Originalité de la Doctrine chrétienne.

Voici donc venu l’endroit d’esquisser brièvement l’essence et l’originalité de la doctrine chrétienne, toute métaphysique mise à part selon nos conventions. La religion chrétienne est incomparable, en ce sens qu’aucune religion de l’antiquité ou postérieure ne présente ces deux caractéristiques à mes yeux les plus importantes : d’abord, la divinité s’incarne parmi les hommes, contrairement à la plupart des dieux qui jusque là, vivaient dans les cieux, sur le mont Olympe, le mont Sinaï, où dans les grands phénomènes naturels. La divinité descend habiter parmi les hommes, se fait homme, vit un destin tragique d’homme, et triomphe de la mort. Cette destinée est ensuite promise à toute l’humanité. On n’avait jamais encore entendu cela, et on ne l’entendra jamais plus.

Ensuite, l’apport révolutionnaire, qui constitue le cœur même du message christique, assigne un objectif extrêmement élevé, une mission impossible pour la plupart d’entre nous : l’amour absolu de soi mais aussi de l’autre, y compris de ceux que nous n’aimons pas. Paradoxe supplémentaire d’une exigence folle, idéal utopique puisque hors de portée de la plupart d’entre nous.

L’Amour chrétien.

Relisons simplement le texte de Jean, sans oublier ses épîtres, pour nous pénétrer du sens de l’amour chrétien. Et relisons l’admirable texte de Paul, dans sa première épître aux Corinthiens, chap. XIII, 13, où il est question de la foi, de l’espérance et de la charité, ce qui est une traduction insatisfaisante du grec agapè, dont le sens est plus proche de aimer, chérir, traiter avec affection :

« Quand je parlerais les langues des hommes et des anges
si je n’ai pas l’amour
je suis un airain qui résonne ou une cymbale qui retentit.
Quand j’aurais le don de prophétie
Que je connaîtrais tous les mystères
Et que je possèderais toute science;
Quand j’aurais même toute la foi jusqu’à transporter des montagnes
Si je n’ai pas l’amour je ne suis rien ».

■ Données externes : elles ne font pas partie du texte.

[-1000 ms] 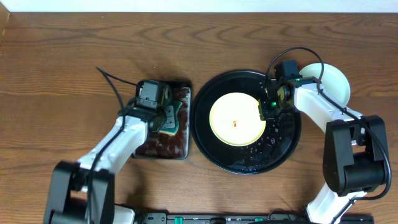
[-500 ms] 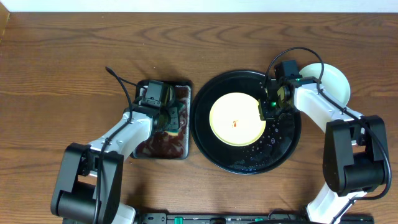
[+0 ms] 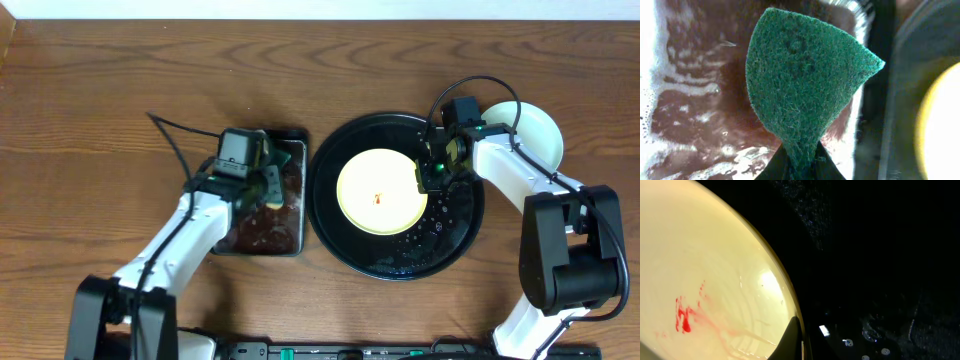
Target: Clean dirty plates on tray and stack at the side
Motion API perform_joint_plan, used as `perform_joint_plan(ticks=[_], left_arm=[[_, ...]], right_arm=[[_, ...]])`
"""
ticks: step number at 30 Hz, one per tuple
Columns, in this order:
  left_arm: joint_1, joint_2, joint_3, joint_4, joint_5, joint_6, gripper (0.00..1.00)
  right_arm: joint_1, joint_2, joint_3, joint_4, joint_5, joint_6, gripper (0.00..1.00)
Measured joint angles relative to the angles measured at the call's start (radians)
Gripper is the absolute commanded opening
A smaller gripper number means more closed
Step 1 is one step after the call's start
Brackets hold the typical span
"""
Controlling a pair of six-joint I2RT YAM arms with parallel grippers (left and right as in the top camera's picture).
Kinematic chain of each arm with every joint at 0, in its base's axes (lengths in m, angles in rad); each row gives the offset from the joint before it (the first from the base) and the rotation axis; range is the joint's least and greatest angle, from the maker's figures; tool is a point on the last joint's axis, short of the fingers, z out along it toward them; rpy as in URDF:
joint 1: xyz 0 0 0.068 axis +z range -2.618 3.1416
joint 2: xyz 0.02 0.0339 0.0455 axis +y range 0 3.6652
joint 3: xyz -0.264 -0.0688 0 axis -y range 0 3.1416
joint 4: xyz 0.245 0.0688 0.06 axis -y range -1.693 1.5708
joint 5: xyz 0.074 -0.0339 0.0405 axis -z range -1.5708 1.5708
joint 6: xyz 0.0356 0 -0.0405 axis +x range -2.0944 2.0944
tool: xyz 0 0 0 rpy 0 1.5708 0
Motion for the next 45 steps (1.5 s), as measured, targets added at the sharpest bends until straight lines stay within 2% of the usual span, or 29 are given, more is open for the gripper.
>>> perform_joint_plan(ticks=[6,13,19,28,45], left_arm=[[0.130,-0.005,0.000,0.021,0.216,0.001,0.07],[0.314,-0.005,0.000,0.025,0.576,0.064,0.07],[0.378,-0.005,0.000,0.024,0.756,0.128,0.07],[0.383,-0.005,0.000,0.024,0.827,0.150,0.07],[0.383,-0.005,0.000,0.024,0.831,0.159,0.08]], right_arm=[[0.000,0.000,0.000,0.000,0.000,0.000,0.01],[0.000,0.000,0.000,0.000,0.000,0.000,0.01],[0.000,0.000,-0.001,0.002,0.000,0.000,0.01],[0.000,0.000,-0.002,0.003,0.000,0.000,0.02],[0.000,0.000,-0.003,0.006,0.000,0.000,0.02]])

Même credo essentiel chez Jean. Au chapitre XIII-34 de son évangile, Jésus précise : « Je vous donne un commandement NOUVEAU : que vous vous aimiez les uns les autres ».

Il ne s’agit pas ici d’accomplir l’ancienne Loi, il s’agit d’une novation claire et nette. Dans sa première Epître, Jean revient sur ce thème fondamental de façon obsessionnelle : « Celui qui aime son frère est dans la Lumière ». Plus loin : « Son commandement est que nous nous aimions les uns les autres ». Plus loin encore : « Nous savons que nous sommes passés de la mort à la vie parce que nous aimons nos frères. Celui qui n’aime pas demeure dans la mort. Quiconque hait son frère est un meurtrier ». Combien profondément initiatique est cette proposition qui consiste à passer de la mort à la vie, alors que bien souvent la préoccupation  des religions antérieures fut de passer de la vie à la mort…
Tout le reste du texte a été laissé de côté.